**Task objective:**
Retype exactly the lines below, beginning with the first and ending with the line where "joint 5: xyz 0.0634" appears.
╭─ Recorded data
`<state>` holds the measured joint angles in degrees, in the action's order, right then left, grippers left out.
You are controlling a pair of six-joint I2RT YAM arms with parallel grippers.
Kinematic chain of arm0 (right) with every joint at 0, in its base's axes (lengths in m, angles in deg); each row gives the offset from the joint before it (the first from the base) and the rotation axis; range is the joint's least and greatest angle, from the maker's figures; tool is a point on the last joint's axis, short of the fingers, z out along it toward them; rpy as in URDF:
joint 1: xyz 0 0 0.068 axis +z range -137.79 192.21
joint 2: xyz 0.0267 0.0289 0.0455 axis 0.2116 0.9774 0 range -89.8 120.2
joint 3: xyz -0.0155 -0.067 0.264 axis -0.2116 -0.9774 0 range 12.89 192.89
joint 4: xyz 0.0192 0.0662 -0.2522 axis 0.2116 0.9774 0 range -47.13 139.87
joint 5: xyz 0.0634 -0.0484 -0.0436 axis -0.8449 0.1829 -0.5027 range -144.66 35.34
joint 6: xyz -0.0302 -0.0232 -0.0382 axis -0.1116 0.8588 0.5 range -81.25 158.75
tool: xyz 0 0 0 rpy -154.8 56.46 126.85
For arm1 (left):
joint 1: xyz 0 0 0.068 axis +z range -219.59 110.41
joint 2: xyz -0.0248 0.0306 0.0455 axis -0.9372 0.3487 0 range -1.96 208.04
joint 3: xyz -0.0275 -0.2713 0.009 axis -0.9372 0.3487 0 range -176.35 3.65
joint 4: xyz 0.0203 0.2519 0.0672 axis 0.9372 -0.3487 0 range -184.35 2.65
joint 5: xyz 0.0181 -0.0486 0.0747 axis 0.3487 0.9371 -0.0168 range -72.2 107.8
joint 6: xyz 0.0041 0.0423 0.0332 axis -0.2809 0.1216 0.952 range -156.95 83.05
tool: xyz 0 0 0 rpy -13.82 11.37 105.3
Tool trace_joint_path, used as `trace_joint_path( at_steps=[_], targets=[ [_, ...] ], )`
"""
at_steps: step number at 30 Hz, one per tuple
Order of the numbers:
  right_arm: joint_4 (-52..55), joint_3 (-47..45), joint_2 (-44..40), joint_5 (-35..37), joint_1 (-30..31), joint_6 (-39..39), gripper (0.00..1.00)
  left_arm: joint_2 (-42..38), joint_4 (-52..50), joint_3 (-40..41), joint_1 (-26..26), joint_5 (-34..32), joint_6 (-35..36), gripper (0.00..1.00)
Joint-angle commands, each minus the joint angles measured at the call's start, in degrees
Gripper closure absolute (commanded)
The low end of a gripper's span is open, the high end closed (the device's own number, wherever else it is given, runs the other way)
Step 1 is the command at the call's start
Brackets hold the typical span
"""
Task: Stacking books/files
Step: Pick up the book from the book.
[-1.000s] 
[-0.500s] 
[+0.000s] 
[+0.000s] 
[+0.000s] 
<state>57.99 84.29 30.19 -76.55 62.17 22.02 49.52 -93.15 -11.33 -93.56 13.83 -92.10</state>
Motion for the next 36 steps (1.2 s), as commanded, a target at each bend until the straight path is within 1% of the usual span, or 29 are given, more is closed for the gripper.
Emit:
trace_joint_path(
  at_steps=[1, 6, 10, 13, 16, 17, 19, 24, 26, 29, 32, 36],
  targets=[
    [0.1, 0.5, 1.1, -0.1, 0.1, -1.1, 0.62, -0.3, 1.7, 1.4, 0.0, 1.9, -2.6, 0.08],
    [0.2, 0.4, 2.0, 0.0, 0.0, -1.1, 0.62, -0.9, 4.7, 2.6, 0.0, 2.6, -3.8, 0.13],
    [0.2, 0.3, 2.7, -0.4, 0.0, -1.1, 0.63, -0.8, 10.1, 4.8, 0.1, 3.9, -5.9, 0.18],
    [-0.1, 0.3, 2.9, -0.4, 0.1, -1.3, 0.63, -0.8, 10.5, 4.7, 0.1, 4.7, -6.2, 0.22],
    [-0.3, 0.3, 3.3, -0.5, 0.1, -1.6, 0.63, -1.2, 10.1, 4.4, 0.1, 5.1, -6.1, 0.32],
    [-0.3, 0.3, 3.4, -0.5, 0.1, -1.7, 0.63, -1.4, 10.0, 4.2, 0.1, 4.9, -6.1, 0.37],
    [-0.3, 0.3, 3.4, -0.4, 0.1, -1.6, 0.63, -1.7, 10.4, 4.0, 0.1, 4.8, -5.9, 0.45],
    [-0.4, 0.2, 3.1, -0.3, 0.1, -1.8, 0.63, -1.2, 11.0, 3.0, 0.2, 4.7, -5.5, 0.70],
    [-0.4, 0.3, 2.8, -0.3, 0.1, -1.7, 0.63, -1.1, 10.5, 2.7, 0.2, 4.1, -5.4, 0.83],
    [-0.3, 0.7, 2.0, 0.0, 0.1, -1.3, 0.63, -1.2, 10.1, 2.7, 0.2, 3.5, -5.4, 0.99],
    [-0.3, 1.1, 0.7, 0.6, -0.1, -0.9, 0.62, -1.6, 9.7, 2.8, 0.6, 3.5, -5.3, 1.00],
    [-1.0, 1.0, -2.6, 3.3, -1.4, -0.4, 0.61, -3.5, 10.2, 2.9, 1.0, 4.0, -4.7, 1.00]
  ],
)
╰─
**Response to the task:**
`<state>` holds the measured joint angles in degrees, in the action's order, right then left, grippers left out.
You are controlling a pair of six-joint I2RT YAM arms with parallel grippers.
Kinematic chain of arm0 (right) with every joint at 0, in its base's axes (lengths in m, angles in deg); each row gives the offset from the joint before it (the first from the base) and the rotation axis; range is the joint's least and greatest angle, from the maker's figures; tool is a point on the last joint's axis, short of the fingers, z out along it toward them; rpy as in URDF:
joint 1: xyz 0 0 0.068 axis +z range -137.79 192.21
joint 2: xyz 0.0267 0.0289 0.0455 axis 0.2116 0.9774 0 range -89.8 120.2
joint 3: xyz -0.0155 -0.067 0.264 axis -0.2116 -0.9774 0 range 12.89 192.89
joint 4: xyz 0.0192 0.0662 -0.2522 axis 0.2116 0.9774 0 range -47.13 139.87
joint 5: xyz 0.0634 -0.0484 -0.0436 axis -0.8449 0.1829 -0.5027 range -144.66 35.34

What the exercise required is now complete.